Data validation is more than limiting entries to a drop down on a spreadsheet or making sure that columns are all formatted correctly. It is a systematic procedure to ensure accuracy, consistency, and quality in your data at every step of the extract, transform, load and processing cycles.
The 2020 Iowa Caucus Debacle provides an interesting example of the importance of clean data, an example of data auditing and validation, and a painful lesson in how an error in your master data can be extremely costly.
When the tabulation app was found to be reporting vote totals different from what the precinct chairs were entering; many precincts, counties, and caucus supervisors posted their raw data online. Having access to the raw data, processing procedures, and recorded steps, amateur internet sleuths and news outlets were able to provide their own independent verification of the results. What kind of tests did they perform?
1) Duplication checks: check if any precincts were entered twice in base data.
2) Intermediate checksum: examine vote totals to ensure that the second round did not have more voters than the first round.
3) Process validation: ensured candidates that did not meet the viability threshold were not awarded delegates.
4) Final checksum: ensure excess delegates were not awarded.
5) Mathematical validation: check that delegates were properly calculated.
6) Improper data mapping: see if votes were switched from their assigned viable candidate from one round to the next.
7) Error frequency: look to see the kinds of errors and produce a histogram to confirm if they are random or point to a biasing flaw.
After a performance- and time-intensive operation, the very worst outcome is to have an output that is wrong but looks right. Because that leads to a sober and rational decision that is uninformed and misinformed.
That is exactly what happened in Iowa. While the results are still being litigated, these independent audits found that the caucus failed on all of these validation checks. The New York Times estimated as many as 10% of precincts may have one or more of these errors. Voters in subsequent states are making decisions informed by news reporting that was generated by these bad reports. The potential second- and third-order consequence is huge.

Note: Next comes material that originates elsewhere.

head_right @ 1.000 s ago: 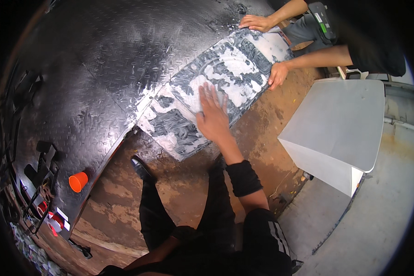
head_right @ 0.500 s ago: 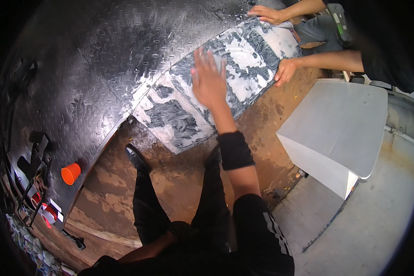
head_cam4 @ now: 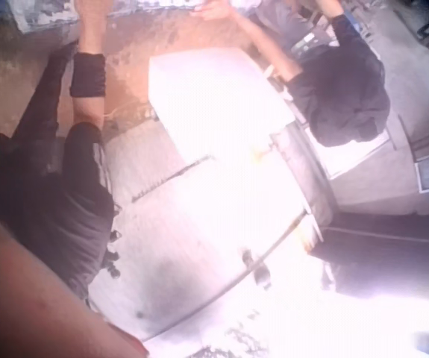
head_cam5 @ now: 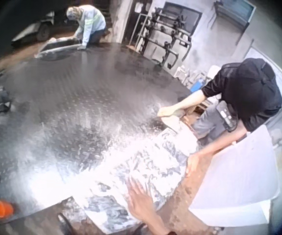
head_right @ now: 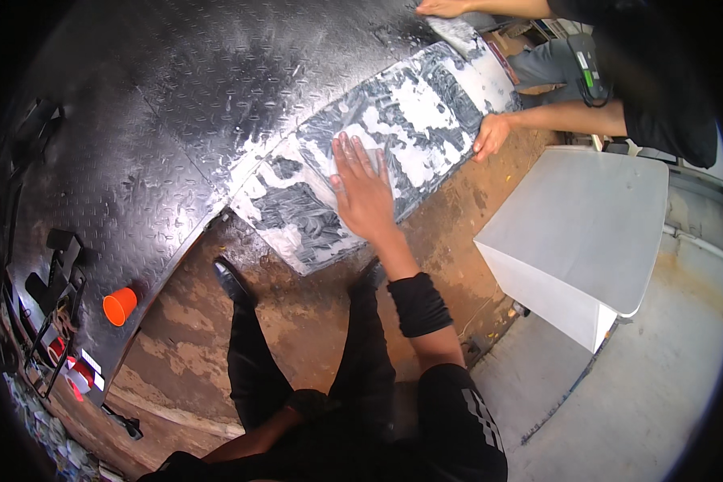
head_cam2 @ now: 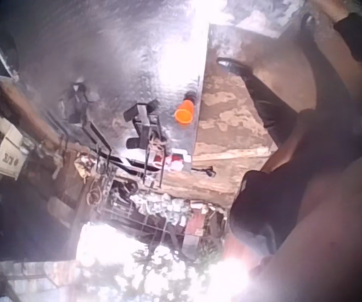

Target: The person smooths a white substance on a metal surface using their hand. They repeatedly rub and press the material to flatten it, while another person works nearby on the same surface.

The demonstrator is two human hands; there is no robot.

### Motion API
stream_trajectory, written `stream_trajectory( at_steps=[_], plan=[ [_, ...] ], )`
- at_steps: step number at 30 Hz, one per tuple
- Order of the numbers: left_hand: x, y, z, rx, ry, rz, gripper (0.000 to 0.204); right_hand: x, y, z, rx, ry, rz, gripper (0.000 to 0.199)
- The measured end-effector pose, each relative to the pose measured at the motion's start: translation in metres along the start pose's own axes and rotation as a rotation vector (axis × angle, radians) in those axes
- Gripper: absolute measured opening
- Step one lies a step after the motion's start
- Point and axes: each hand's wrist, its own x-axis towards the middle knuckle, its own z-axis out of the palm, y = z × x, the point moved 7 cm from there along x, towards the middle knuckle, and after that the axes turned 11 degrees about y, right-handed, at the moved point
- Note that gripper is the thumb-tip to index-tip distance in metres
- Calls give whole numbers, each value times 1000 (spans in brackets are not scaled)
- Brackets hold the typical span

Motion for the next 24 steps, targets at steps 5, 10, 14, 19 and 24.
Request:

As all these errors have been identified and reported, it should be easy enough to do a re-canvass, and find accurate results now that the errors in the process and data import are known, right?

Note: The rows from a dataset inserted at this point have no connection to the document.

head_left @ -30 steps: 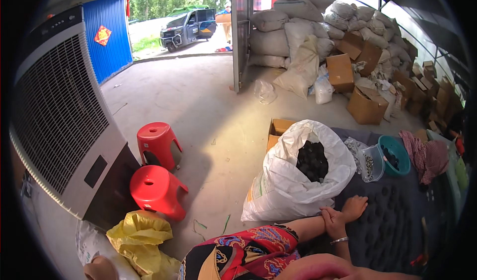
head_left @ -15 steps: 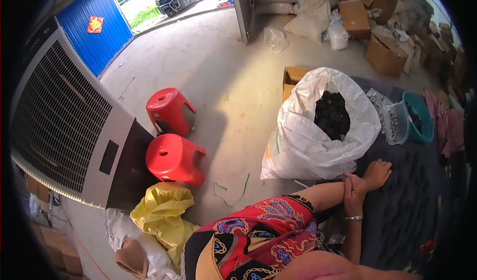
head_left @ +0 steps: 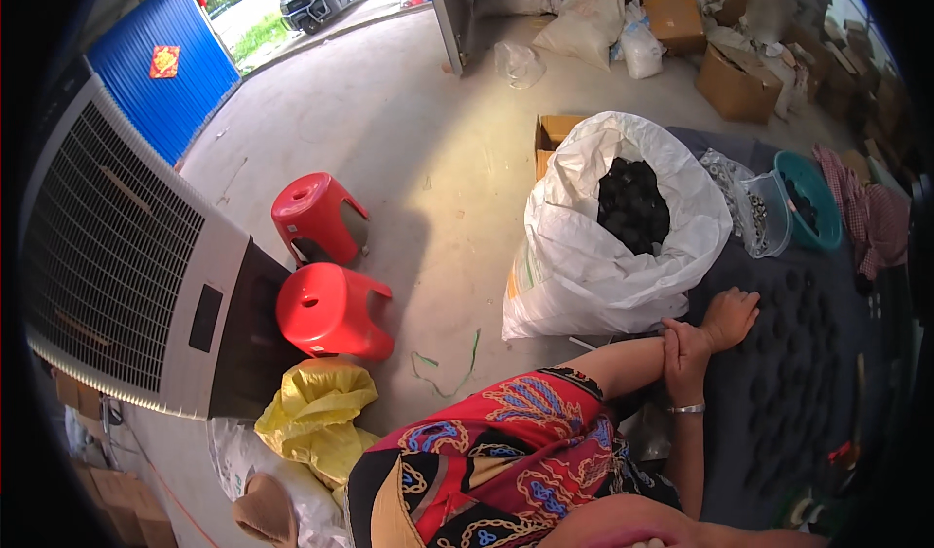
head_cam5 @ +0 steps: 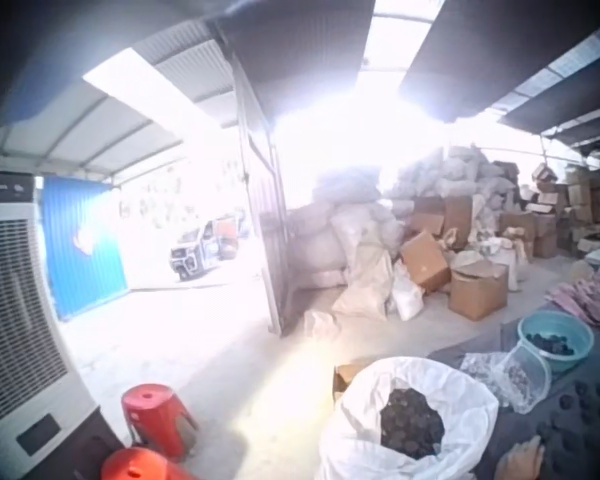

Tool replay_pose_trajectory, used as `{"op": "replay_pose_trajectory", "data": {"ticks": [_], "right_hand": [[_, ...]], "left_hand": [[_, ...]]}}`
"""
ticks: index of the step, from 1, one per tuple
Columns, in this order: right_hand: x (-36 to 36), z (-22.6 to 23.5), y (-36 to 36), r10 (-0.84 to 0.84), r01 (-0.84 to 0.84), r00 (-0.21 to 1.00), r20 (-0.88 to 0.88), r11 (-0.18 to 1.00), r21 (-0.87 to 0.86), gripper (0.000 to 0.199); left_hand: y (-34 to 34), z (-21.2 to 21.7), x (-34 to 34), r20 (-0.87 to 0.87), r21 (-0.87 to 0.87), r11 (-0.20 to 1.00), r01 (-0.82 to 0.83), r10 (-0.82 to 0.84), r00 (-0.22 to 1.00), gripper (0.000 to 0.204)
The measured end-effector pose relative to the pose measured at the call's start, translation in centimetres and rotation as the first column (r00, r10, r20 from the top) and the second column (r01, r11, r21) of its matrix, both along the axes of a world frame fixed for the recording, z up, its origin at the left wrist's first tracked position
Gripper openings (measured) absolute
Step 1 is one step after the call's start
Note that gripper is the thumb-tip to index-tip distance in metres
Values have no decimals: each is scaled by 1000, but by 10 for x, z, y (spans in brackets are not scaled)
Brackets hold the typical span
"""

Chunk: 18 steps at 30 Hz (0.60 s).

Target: Assembling small metal rings into black circular grommets on a work table.

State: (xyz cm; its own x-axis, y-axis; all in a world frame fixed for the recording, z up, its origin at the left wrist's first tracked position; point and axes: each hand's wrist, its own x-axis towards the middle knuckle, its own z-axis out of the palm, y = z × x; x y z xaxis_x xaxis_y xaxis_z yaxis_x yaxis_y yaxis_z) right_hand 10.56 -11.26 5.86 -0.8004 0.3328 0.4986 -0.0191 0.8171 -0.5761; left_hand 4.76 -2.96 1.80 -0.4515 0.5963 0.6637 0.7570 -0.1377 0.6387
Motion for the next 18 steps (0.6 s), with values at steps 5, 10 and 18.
{"op": "replay_pose_trajectory", "data": {"ticks": [5,10,18], "right_hand": [[0,3,-2,8,-8,1000,4,1000,10,14],[-1,4,-2,-3,4,1000,-22,998,57,15],[-2,1,0,9,-6,999,-44,998,63,16]], "left_hand": [[0,-1,-1,-1,8,1000,-26,26,1000,20],[1,0,-4,-17,20,1000,-21,21,1000,21],[0,0,-5,-33,38,999,-36,38,999,21]]}}
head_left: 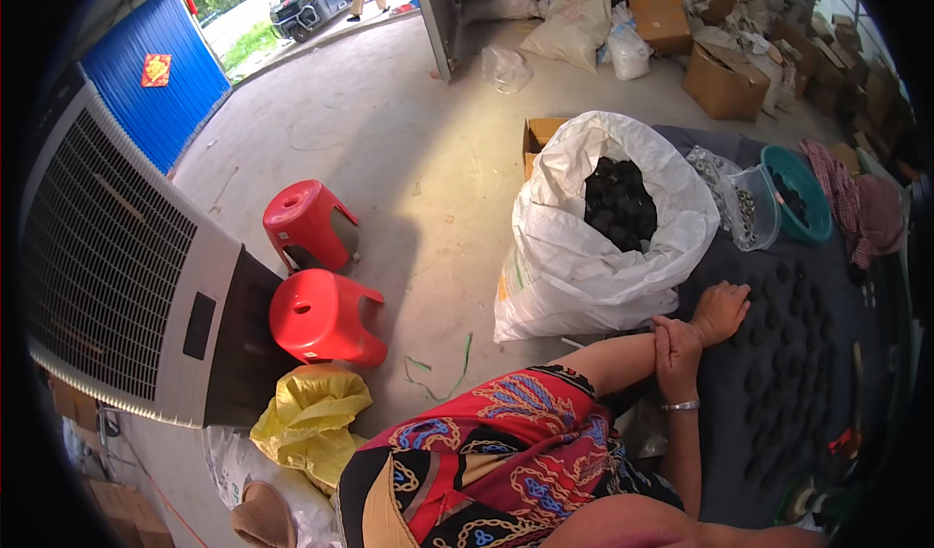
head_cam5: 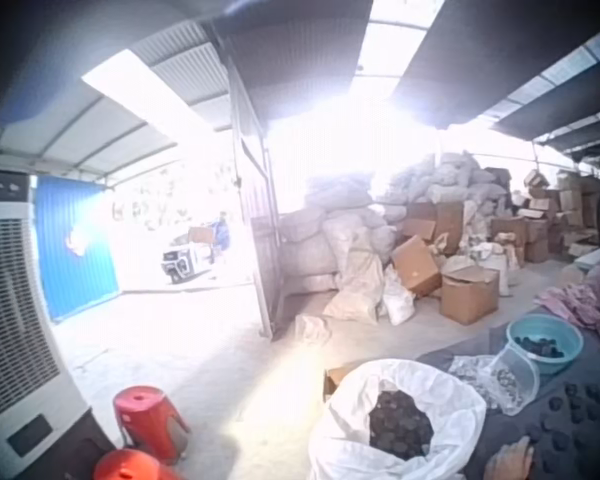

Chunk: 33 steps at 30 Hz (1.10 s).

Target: Assembling small metal rings into black circular grommets on a work table.

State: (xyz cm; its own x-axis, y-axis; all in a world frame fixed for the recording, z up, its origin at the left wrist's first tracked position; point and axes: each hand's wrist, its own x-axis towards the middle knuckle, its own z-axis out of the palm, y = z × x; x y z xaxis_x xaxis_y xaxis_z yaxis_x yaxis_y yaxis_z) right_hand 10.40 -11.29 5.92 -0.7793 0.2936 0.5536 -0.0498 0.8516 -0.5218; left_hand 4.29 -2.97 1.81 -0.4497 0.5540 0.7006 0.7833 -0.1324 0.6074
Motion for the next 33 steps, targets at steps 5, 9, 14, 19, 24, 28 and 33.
{"op": "replay_pose_trajectory", "data": {"ticks": [5,9,14,19,24,28,33], "right_hand": [[4,0,-2,-23,23,1000,16,1000,4,15],[1,-3,-3,-12,11,1000,28,1000,19,15],[0,-1,-1,-24,25,999,20,999,-21,15],[-4,-1,-1,-12,12,999,32,1000,-2,15],[-3,-2,-1,-7,7,999,34,1000,-17,14],[0,-2,-1,-12,12,1000,29,1000,-27,15],[-1,-2,-2,-15,14,999,50,1000,6,13]], "left_hand": [[0,-1,5,36,-21,999,27,-26,999,23],[-4,-2,4,57,-37,998,41,-39,998,25],[0,1,3,53,-25,998,62,-61,997,25],[-1,0,-1,60,-20,998,56,-55,997,25],[1,-3,0,70,-6,998,55,-55,996,26],[2,-3,2,75,-22,997,75,-73,995,27],[2,-5,5,83,-10,998,59,-58,995,30]]}}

No. Because there is a fundamental flaw in the master data here. Unlike a primary, where there are ballots to go back to, the caucus entailed getting people in a room and following a process to generate the master data. The validation checks found that many precinct secretaries improperly followed their realignment rules, lowering numbers for viable candidates with some candidates going from viable to not viable. This resulted in the master data being “incorrect” under the established rules.
Iowa can re-canvass and recount all they want, but this flaw in the master data cannot be corrected. It is likely we will never know who “won” the 2020 Iowa caucus, simply who was ahead when we stopped fighting over it.
What are the expensive consequences of this? It appears that Iowa will no longer be awarded its status as the start of the presidential election. The economic drop off from the loss of tourism, advertising, and spending will be in the tens of millions of dollars, and hundreds of millions in intangible valuation.
It is further likely that the loss of political status will see a drop off in government expenditures and subsidies that benefit the state. In the aggregate, this error in the master data will do billions of dollars of economic damage to the state.
Very costly, for such a little thing.